If the Government has its way with the proposed pay equity bill, women such as education support and mental health workers will have to endure a legislative steeplechase of higher and higher and wider and wider brush fences to achieve settlements.
Government spin has promoted the unbridled generosity of Health Minister Jonathan Coleman in the $2.2. billion settlement for aged-care workers. He described addressing the under"valuation of aged care as a "historic moment". But almost as dramatically the National-led Government has abruptly slammed the door on mental health workers in a revealing show of indifference to the very human rights it had so recently embraced.
Kristine Bartlett, the face of the aged-care case, feels betrayed and states the Government has reneged on the initial agreement and the good work done by the Joint Working Group of employers, unions and the Government. Mental health workers were part way through a claim and suspended it in expectation of benefiting when the aged-care deal was agreed.
Now they are faced with having to use the new Pay Equity Bill, which is structurally flawed, overly restrictive for claimants and a potent symbol of women's anger.
If it is all about politics and not lipstick, what are women's choices at the polls?
At a recent Equal Pay rally in Auckland, Jacinda Ardern, Labour, promised that the mental health workers would not be forgotten. The proposed bill would be scrapped and redrafted. The Future of Work initiative also promises a Pay and Employment Equity Unit.
Jan Logie, Green Party, said it would make public sector CEOs responsible for pay equity of core Government departments within the first term.
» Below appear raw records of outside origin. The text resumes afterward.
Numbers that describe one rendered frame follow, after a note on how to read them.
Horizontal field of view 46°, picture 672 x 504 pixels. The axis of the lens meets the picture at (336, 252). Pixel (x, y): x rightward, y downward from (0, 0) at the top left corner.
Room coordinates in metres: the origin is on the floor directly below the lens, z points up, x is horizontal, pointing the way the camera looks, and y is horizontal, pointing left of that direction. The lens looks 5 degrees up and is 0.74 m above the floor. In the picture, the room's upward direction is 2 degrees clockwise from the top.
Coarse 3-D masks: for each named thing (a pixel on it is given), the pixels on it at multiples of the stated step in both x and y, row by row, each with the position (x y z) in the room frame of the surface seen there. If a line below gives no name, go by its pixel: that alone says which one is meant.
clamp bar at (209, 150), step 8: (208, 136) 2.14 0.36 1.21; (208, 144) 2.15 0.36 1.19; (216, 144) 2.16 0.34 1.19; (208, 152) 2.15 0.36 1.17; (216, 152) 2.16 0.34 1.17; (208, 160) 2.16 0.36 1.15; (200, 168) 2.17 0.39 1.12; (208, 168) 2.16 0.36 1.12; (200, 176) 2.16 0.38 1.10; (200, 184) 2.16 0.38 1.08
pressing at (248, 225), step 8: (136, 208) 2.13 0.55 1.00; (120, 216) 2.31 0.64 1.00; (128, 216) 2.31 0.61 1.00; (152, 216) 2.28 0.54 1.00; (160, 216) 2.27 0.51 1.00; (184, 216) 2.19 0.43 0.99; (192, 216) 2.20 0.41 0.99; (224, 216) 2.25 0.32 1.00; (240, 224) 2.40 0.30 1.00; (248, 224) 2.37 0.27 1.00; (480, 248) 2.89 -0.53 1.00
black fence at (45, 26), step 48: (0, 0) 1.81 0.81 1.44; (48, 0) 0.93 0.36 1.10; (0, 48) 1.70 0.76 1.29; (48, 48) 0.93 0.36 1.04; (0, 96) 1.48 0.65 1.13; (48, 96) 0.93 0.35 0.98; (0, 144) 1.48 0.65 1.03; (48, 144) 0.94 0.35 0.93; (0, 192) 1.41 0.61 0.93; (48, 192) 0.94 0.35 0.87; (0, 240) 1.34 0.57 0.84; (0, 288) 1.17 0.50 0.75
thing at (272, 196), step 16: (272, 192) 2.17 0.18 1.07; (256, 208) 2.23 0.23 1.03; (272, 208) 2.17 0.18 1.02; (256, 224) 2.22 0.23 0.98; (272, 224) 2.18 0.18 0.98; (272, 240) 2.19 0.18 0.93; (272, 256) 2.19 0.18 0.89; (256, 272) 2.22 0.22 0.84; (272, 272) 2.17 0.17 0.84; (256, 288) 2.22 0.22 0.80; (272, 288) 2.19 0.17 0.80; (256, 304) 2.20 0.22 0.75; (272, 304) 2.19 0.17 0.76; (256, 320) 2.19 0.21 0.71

Jo Goodhew, National, said the private sector also had to do better. The State Services Commission was asking public service organisations to report on how they would fix the gender pay gap in four years.
Tracey Martin, NZ First, said the party was committed to dumping the proposed bill, amending the 1972 act and following the working group's principles rather than "throwing the baby out with the bath water".
The Maori Party also supported rewriting the proposed bill and voted against it at first reading in Parliament.
Equal pay is a signature issue of political trust this election.